The Institutional Advantage • Often artifacts – hardware, software, power – are very important and can be leveraged for success • Argonne/Chicago/USC leverage Globus software • Open Science Grid and TeraGrid “own” certain Grid areas • MIDAS owns epidemiology for NIH? • DoE labs own DHS research ….. • IU can leverage Internet2 NOC • SDSC NCSA leverage supercomputer infrastructure • I leverage “power” of “Alliance for Equity in Higher Education” which represents 335 Minority serving institutions • NSF funding and indeed project successes partnering with AIHEC, HACU and NAFEO • In outreach look for systemic not point solutions • e.g. in current NSF CPATH, do not write an IU proposal; write an (inter)national Informatics proposal • Create and nurture your artifacts and glittering diamonds • The School of Informatics as an innovative activity is an institutional advantage – exploit it • Our NIH grant helped by our recognized Grid expertise and unique ChemInformatics education • UITS is another advantage – exploit it!

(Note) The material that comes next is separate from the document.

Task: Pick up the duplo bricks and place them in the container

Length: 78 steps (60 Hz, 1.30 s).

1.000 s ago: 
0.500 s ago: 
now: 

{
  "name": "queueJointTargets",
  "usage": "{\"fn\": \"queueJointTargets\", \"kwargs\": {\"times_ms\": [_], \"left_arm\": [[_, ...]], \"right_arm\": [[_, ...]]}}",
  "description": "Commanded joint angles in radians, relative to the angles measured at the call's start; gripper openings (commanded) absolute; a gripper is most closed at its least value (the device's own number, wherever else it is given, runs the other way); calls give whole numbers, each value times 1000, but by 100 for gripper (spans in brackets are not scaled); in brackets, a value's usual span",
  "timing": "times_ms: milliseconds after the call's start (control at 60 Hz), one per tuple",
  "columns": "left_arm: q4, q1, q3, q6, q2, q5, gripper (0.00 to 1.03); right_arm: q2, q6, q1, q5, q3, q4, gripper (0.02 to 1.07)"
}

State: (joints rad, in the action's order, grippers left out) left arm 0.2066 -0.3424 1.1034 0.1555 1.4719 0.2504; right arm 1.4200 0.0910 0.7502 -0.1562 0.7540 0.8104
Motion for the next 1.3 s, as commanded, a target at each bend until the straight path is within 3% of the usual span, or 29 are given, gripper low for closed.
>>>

Further Principles and Issues • Don’t waste time on hopeless idealistic proposals • Safe strategy is to get started as a partner with one or more “Glittering Diamonds” • Best to be funded as a servant in heaven rather than be rejected as a ruler in hell ….. • The Glittering Diamond is a perfect tenure reference • Do not tabulate a lot of wishful thinking i.e. possible but not real activities • Publications and papers benefit from results with good graphics • Have clearly stated ideas and activities in your proposal; make it clear you know competing work • Focus – do not be too broad; quality better than quantity • Involve PhD not Masters students! • Not important to be PI; co-PI role in many ways best • If you put together a joint proposal, the PI must expect to do 95% of work; organize brainstorming sessions as they create links between collaborators and this shows in proposal quality • Organizing specialized workshops is a good way to become known • Letters of support of dubious value; all escalated so not useful for reviewer; letter writers are restricted from being NSF reviewers for your proposal • Now you should be exploiting your current knowledge but thinking of the new thrusts that you will exploit 5 years from now • I have made many mistakes here; early on I dismissed Grids as obviously wrong but it was me that was wrong as it evolved to tackle different problems where it is a good idea. • Budgets take a lot of effort but remember even if proposal approved, agency will change budget – so budget should “compile correctly” and clearly match proposal but details not important; do justify what you put in!